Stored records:
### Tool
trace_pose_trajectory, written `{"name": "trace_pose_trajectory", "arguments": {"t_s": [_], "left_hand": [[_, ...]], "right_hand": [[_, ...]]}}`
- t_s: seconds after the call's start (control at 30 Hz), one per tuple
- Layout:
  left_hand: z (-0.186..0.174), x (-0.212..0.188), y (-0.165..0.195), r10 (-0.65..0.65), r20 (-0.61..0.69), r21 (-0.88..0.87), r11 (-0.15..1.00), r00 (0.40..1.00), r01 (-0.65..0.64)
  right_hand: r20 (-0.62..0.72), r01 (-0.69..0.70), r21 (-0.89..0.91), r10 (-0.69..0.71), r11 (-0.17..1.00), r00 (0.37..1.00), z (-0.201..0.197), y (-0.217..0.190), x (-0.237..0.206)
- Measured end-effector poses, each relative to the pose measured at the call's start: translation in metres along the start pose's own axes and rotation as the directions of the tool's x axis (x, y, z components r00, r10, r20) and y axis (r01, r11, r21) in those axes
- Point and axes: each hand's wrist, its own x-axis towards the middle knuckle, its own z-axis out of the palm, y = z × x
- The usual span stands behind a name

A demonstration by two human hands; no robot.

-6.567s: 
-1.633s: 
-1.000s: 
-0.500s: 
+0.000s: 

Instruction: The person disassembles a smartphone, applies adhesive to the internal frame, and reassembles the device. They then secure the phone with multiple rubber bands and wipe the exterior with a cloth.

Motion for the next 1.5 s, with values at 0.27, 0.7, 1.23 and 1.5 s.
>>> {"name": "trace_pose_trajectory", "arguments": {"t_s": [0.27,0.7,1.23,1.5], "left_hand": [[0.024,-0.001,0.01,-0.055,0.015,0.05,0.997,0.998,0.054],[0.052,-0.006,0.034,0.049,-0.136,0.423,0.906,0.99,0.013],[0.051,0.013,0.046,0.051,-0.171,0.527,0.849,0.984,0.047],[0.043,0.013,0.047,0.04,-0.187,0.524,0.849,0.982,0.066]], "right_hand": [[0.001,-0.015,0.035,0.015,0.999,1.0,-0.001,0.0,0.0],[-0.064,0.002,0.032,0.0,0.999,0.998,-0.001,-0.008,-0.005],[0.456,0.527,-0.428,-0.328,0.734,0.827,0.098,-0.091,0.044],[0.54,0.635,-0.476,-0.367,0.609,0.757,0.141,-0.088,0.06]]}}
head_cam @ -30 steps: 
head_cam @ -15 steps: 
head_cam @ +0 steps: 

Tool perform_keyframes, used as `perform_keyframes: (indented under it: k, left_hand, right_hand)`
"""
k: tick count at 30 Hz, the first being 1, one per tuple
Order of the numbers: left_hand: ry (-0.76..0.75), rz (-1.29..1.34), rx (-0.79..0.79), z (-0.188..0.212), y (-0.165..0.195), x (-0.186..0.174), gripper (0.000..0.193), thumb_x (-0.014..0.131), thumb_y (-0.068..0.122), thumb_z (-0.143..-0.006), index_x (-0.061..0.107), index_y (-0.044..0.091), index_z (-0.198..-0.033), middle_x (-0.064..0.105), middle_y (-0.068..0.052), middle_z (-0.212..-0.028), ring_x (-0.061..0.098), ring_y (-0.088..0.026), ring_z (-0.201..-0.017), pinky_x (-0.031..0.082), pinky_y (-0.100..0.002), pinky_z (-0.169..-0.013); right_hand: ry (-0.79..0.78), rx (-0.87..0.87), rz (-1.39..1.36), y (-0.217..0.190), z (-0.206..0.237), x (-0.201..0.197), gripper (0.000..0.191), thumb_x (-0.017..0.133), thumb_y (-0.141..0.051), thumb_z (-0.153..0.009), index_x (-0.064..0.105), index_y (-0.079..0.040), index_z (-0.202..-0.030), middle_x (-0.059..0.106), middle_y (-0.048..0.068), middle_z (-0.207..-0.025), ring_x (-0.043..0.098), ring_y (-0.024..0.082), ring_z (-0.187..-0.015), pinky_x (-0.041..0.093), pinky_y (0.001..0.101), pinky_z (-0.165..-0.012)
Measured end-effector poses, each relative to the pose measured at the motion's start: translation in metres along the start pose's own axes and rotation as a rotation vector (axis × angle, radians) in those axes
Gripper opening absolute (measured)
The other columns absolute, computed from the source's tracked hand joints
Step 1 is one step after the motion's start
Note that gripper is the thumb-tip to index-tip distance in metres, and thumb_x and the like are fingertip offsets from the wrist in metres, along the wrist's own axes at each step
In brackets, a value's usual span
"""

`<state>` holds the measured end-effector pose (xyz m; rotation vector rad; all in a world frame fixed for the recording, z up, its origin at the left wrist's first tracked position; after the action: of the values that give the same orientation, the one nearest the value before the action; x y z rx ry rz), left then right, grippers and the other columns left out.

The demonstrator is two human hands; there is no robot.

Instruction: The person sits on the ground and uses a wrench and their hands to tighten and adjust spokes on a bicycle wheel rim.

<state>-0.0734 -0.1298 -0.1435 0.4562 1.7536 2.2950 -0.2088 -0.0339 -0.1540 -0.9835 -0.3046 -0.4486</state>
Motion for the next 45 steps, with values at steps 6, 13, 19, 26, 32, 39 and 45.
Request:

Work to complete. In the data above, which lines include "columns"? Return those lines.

Answer for the task.
The other columns absolute, computed from the source's tracked hand joints
`<state>` holds the measured end-effector pose (xyz m; rotation vector rad; all in a world frame fixed for the recording, z up, its origin at the left wrist's first tracked position; after the action: of the values that give the same orientation, the one nearest the value before the action; x y z rx ry rz), left then right, grippers and the other columns left out.

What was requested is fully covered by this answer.